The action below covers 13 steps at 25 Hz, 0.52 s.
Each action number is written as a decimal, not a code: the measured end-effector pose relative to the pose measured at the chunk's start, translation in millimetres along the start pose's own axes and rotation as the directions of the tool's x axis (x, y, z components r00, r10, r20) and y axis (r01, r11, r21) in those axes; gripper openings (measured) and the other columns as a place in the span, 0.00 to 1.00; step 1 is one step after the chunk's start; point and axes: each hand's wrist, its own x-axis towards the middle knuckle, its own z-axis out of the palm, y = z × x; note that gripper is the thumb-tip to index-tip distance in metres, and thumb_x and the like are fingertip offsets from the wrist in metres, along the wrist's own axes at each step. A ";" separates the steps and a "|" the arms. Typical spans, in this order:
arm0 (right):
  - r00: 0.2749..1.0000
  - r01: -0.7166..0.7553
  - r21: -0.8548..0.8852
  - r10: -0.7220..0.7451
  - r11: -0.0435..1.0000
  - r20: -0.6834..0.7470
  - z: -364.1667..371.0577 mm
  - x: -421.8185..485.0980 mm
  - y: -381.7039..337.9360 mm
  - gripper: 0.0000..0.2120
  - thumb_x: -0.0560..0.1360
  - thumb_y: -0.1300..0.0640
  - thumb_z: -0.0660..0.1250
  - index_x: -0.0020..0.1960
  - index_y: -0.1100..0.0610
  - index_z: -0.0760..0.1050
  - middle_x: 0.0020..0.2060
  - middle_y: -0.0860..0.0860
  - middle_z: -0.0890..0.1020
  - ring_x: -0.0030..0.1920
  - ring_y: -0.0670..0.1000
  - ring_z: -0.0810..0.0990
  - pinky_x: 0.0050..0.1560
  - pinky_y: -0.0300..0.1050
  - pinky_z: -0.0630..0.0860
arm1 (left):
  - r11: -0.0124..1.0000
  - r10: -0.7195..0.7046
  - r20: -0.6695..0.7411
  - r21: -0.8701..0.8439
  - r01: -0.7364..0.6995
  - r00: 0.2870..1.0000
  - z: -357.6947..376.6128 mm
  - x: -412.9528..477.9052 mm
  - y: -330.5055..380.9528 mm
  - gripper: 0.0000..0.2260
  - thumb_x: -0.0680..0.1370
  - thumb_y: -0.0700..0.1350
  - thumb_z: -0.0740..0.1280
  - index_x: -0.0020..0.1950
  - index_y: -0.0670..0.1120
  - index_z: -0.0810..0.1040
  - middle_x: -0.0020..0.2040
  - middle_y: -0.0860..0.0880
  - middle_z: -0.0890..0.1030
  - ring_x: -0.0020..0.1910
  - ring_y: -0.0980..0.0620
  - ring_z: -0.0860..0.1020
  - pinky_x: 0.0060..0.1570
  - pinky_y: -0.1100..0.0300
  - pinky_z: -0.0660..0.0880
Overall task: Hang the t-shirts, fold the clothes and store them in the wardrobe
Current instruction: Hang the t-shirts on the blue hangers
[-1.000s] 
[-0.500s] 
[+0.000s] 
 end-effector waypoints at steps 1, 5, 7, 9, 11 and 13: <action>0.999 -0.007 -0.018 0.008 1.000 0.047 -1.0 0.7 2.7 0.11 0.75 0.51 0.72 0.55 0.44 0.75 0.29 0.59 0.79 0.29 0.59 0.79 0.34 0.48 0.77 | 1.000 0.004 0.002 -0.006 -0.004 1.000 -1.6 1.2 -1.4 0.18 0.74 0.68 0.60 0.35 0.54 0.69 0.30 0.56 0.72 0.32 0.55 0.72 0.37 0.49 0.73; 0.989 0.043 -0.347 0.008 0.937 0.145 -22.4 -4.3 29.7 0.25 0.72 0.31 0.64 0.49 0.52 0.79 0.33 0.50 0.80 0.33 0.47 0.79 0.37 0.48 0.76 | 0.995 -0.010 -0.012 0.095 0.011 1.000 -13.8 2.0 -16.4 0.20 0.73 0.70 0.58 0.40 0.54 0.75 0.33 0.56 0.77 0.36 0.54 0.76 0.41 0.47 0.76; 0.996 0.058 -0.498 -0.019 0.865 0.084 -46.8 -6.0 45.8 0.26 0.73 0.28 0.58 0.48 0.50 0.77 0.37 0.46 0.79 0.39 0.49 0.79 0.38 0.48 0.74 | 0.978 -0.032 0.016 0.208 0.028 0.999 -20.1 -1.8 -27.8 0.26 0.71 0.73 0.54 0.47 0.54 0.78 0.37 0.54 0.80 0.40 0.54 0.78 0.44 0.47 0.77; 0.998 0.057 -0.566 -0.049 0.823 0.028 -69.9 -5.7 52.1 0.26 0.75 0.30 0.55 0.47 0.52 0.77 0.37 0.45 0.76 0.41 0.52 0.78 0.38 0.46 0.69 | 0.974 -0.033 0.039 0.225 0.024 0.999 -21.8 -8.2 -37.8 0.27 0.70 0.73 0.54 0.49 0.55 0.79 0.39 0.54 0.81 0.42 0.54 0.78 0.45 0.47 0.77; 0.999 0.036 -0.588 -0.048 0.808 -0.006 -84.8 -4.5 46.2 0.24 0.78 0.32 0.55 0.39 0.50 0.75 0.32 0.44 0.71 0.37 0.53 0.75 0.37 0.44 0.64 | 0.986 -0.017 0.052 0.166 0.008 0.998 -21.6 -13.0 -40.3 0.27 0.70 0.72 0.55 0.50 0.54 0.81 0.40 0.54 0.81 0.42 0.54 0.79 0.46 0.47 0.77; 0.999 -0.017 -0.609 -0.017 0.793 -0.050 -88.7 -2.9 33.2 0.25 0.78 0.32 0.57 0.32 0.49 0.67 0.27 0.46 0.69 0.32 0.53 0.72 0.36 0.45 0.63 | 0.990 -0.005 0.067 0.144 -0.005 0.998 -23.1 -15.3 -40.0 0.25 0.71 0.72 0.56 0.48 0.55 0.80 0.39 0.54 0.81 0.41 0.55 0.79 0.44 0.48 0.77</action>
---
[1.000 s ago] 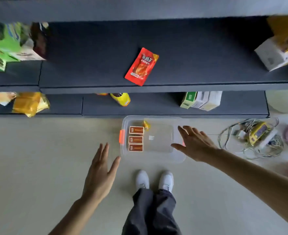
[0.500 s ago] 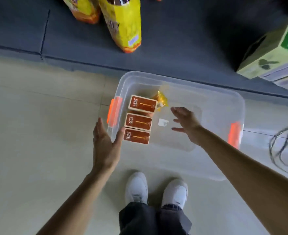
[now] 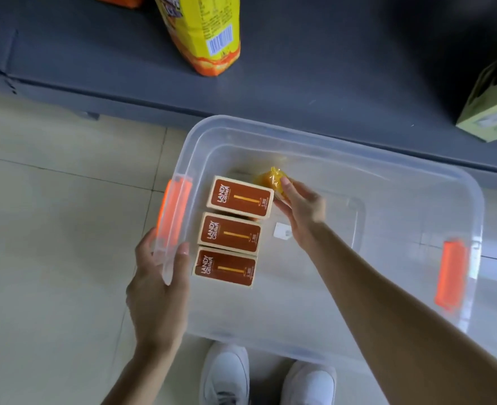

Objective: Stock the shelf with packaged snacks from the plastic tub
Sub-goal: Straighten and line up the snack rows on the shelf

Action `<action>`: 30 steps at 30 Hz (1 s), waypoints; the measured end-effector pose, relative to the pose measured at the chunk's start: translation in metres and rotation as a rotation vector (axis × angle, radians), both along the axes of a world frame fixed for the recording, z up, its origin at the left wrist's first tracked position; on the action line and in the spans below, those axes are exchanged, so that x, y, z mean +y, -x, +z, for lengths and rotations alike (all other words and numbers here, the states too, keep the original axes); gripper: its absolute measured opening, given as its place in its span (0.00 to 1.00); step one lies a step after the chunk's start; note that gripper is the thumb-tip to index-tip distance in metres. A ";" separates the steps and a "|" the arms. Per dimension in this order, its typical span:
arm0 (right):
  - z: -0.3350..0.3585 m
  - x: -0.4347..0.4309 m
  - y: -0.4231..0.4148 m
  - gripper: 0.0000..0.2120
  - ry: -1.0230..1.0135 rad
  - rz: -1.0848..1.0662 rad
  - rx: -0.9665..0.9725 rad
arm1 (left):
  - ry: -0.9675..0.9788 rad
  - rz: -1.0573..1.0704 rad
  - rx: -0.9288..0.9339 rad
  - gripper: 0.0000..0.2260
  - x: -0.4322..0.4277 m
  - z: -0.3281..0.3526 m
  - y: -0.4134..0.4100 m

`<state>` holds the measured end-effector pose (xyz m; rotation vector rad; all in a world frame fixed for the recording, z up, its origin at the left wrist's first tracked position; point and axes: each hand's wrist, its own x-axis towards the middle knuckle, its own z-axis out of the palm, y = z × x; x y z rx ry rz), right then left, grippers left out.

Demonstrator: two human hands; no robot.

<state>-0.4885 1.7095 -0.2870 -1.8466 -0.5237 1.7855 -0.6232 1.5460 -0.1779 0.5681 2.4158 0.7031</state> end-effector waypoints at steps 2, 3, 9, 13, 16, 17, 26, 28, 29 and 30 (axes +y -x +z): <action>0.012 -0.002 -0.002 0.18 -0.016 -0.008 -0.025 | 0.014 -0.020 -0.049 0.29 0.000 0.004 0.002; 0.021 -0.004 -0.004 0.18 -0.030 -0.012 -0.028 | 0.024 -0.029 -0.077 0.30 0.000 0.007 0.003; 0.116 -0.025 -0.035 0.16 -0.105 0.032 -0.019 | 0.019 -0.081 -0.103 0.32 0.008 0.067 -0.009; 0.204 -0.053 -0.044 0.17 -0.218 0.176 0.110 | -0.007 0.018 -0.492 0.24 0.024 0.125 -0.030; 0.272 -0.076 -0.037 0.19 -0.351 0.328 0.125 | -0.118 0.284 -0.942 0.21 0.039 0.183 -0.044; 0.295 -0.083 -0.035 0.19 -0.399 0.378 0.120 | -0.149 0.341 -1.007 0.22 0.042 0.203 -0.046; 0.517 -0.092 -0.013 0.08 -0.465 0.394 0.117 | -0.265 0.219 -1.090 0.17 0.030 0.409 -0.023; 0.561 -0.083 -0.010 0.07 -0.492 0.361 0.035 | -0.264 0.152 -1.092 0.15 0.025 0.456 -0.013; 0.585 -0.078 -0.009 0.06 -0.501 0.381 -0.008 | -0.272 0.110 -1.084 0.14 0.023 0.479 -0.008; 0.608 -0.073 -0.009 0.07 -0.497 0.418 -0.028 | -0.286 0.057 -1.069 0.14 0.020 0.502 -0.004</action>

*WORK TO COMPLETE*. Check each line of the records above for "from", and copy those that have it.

*RESPONSE AREA*.
Each action number is written as a decimal, not a code: the measured end-effector pose relative to the pose measured at the chunk's start, translation in millimetres along the start pose's own axes and rotation as the directions of the tool's x axis (x, y, z components r00, r10, r20) and y axis (r01, r11, r21) in those axes; gripper openings (measured) and the other columns as a place in the span, 0.00 to 1.00; step 1 is one step after the chunk's start; point and axes: each hand's wrist, its own x-axis towards the middle knuckle, its own z-axis out of the palm, y = z × x; note that gripper is the thumb-tip to index-tip distance in metres, and thumb_x and the like are fingertip offsets from the wrist in metres, along the wrist's own axes at each step. A ";" separates the steps and a "|" the arms. Typical spans, in this order:
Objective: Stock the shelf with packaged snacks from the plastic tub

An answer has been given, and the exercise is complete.